Le garçon qui court sur le sable, inaccessible, est le spectre inventé par la douleur d’une mère. Il répond à l’appel du soleil comme, au milieu de la fumée, des explosions et de la mitraille, il a continué de courir alors que sa tête tranchée par un éclat de métal roulait ensanglantée entre les cratères des obus qui inlassablement broient les hommes et dévastent la terre. Il a couru après sa tête comme à la poursuite du ballon rouge qui dort dans le coffre d’osier de sa chambre d’enfant.

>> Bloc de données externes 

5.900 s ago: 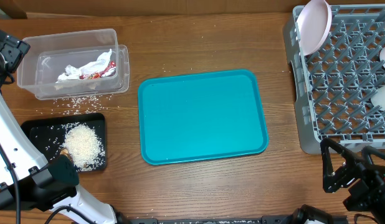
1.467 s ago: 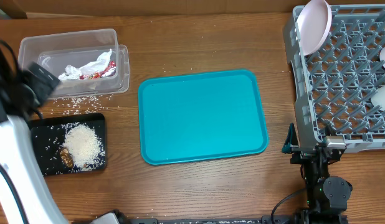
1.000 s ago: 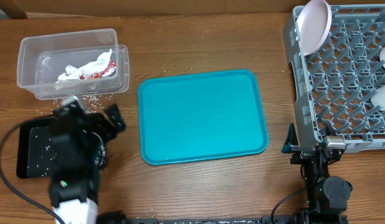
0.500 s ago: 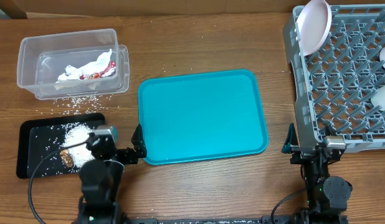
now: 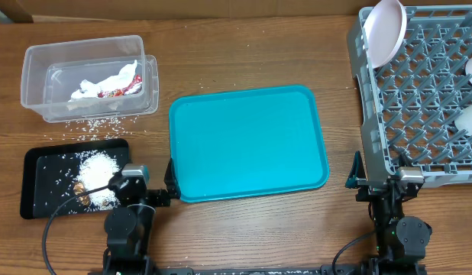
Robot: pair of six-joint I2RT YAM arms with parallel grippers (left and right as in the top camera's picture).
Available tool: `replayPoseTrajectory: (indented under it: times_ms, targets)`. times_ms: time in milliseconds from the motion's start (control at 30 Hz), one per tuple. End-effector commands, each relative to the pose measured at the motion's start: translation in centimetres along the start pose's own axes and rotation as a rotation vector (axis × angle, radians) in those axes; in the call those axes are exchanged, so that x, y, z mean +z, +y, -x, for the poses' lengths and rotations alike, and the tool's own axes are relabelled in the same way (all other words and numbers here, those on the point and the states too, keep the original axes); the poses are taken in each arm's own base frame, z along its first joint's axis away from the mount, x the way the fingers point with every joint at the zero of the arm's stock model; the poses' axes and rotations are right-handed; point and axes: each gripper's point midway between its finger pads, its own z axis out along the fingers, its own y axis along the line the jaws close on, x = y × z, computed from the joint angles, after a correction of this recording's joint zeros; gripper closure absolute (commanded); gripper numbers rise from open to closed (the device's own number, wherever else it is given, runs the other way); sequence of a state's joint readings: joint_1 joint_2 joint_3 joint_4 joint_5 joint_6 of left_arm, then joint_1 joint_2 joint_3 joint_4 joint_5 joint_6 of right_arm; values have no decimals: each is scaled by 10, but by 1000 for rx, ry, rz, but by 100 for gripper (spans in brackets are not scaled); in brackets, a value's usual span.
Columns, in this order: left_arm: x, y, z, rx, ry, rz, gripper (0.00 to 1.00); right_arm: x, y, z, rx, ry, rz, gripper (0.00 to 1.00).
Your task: Sort waste into correct bins and load items into the dishwasher
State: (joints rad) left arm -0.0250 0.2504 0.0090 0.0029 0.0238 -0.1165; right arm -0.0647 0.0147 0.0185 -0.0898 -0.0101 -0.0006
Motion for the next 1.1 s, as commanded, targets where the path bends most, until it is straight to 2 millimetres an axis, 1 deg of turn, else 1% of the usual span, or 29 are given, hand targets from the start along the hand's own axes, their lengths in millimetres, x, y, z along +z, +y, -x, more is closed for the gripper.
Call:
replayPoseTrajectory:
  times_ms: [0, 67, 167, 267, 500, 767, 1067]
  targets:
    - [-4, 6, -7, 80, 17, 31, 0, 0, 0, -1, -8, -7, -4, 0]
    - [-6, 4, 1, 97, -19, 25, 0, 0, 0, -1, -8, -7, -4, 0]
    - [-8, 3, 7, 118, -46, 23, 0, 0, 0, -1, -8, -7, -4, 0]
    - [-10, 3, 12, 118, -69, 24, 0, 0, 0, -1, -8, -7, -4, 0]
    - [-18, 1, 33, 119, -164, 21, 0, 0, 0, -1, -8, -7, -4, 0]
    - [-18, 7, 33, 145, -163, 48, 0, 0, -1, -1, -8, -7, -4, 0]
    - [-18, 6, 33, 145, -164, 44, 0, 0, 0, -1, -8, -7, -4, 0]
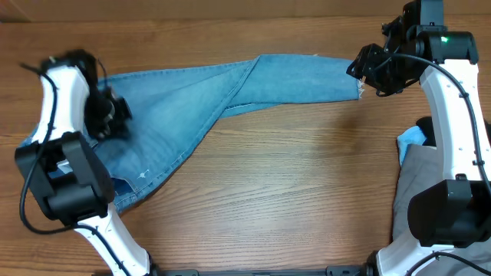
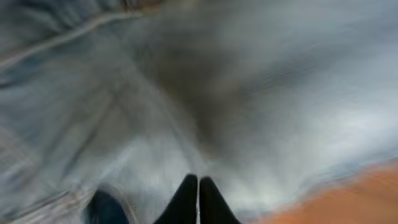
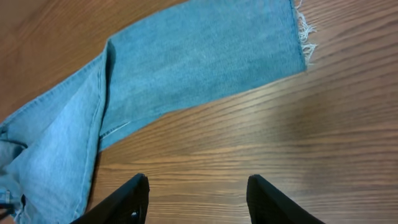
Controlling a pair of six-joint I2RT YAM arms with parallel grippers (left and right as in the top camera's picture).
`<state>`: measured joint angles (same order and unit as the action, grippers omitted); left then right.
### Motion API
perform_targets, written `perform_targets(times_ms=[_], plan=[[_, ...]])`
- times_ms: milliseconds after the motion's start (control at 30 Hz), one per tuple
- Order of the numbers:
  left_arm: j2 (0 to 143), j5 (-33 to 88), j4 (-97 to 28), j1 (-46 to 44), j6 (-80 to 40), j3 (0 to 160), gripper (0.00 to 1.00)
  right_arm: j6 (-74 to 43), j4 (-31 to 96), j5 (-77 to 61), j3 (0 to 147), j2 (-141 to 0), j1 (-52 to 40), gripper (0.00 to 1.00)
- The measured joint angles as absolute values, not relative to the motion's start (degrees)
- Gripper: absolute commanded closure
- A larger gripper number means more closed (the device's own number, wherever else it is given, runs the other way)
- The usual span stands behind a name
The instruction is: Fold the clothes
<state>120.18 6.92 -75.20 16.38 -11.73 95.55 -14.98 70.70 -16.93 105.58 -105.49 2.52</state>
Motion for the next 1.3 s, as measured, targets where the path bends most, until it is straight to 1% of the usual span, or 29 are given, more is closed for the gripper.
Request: perform_targets(times_ms=[33, 67, 133, 233, 367, 400, 433, 500, 533, 633, 733, 767, 867, 900, 1000, 1100, 1300], plan=[[120.3, 6.9, -74.4, 16.5, -12.2, 94.2, 0.96, -15.0, 70.7, -16.9, 105.6, -105.5, 2.5, 0.45], [120.5, 6.3, -70.4, 17.0, -12.9, 88.7, 0.96, -15.0, 70.8, -16.9, 105.6, -105.5, 2.5, 0.45], [120.5, 5.2, -64.4, 17.9, -13.9, 83.4, 0.96, -15.0, 70.9, -16.9, 105.6, -105.5, 2.5, 0.45], [117.7, 4.8, -57.6, 19.7, -15.5, 79.0, 0.96, -15.0, 70.8, -16.9, 105.6, -105.5, 2.5, 0.45], [116.2, -1.4, -45.8, 22.5, -18.1, 77.4, 0.96, -15.6, 70.8, -16.9, 105.6, -105.5, 2.5, 0.44], [116.4, -3.5, -42.0, 24.2, -18.6, 77.8, 0.96, -15.8, 70.6, -16.9, 105.6, -105.5, 2.5, 0.45], [116.8, -4.9, -40.4, 25.5, -18.8, 78.2, 0.96, -15.9, 70.3, -16.9, 105.6, -105.5, 2.5, 0.44], [118.8, -6.7, -38.8, 31.3, -18.8, 81.6, 0.94, -16.3, 69.9, -16.9, 105.6, -105.5, 2.5, 0.42], [119.5, -6.4, -39.6, 33.4, -18.0, 83.3, 0.92, -16.3, 69.4, -16.4, 105.6, -105.5, 2.5, 0.41], [121.1, -1.8, -47.0, 38.5, -14.9, 92.9, 0.89, -16.5, 67.7, -14.6, 105.6, -105.6, 2.5, 0.39], [121.1, 2.8, -54.7, 39.3, -12.6, 103.6, 0.85, -16.3, 62.8, -12.6, 104.7, -106.3, 2.5, 0.38], [121.1, 5.0, -59.3, 38.8, -11.7, 108.7, 0.84, -16.0, 60.5, -12.1, 103.5, -107.1, 2.5, 0.38], [120.6, 8.8, -67.9, 36.9, -10.1, 116.6, 0.83, -13.9, 56.2, -11.4, 99.0, -110.6, 2.5, 0.36], [120.7, 10.0, -72.9, 35.8, -9.7, 120.1, 0.82, -13.0, 55.2, -11.4, 97.4, -112.9, 2.5, 0.36], [120.5, 12.3, -81.3, 32.7, -7.5, 126.8, 0.82, -10.1, 53.3, -13.5, 94.5, -118.7, 2.5, 0.37], [120.4, 13.4, -86.1, 29.3, -5.8, 130.4, 0.81, -8.0, 51.6, -17.3, 93.7, -124.0, 2.5, 0.37], [120.4, 13.6, -91.9, 19.2, -2.9, 131.7, 0.81, -6.5, 48.3, -22.5, 93.8, -127.0, 1.1, 0.37]])
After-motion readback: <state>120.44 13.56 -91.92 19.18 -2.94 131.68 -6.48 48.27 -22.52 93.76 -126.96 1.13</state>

De l’azur de sa robe, l’aliénée extrait une lettre qu’elle froisse sur son sein. Sous les armes de la République, le rapport d’un médecin militaire qu’un compagnon de son fils, casquette sous le bras et regard baissé de pénitent, lui a transmis de sa main valide. La chère tête n’a pas été retrouvée. Les papiers de son fils étaient dans une poche. Nul besoin. Une dépigmentation en forme d’étoile, au nord-ouest du nombril, prouvait son identité. Elle la reconnaitrait entre mille.
Elle garde l’enfer quand il flotte au paradis. Les mondes ne se croiseront pas ailleurs que dans les rêves. Ce qu’il reste de sa vie baigne dans les ténèbres depuis que son fils a rejoint le soleil. Elle habite le souvenir cent fois renouvelé d’un instant de bonheur, a oublié qu’il était un homme. Jamais elle ne pourra l’atteindre ni le toucher. Il attend sous une croix qu’elle lui apporte son ballon pour remplacer son crâne pulvérisé.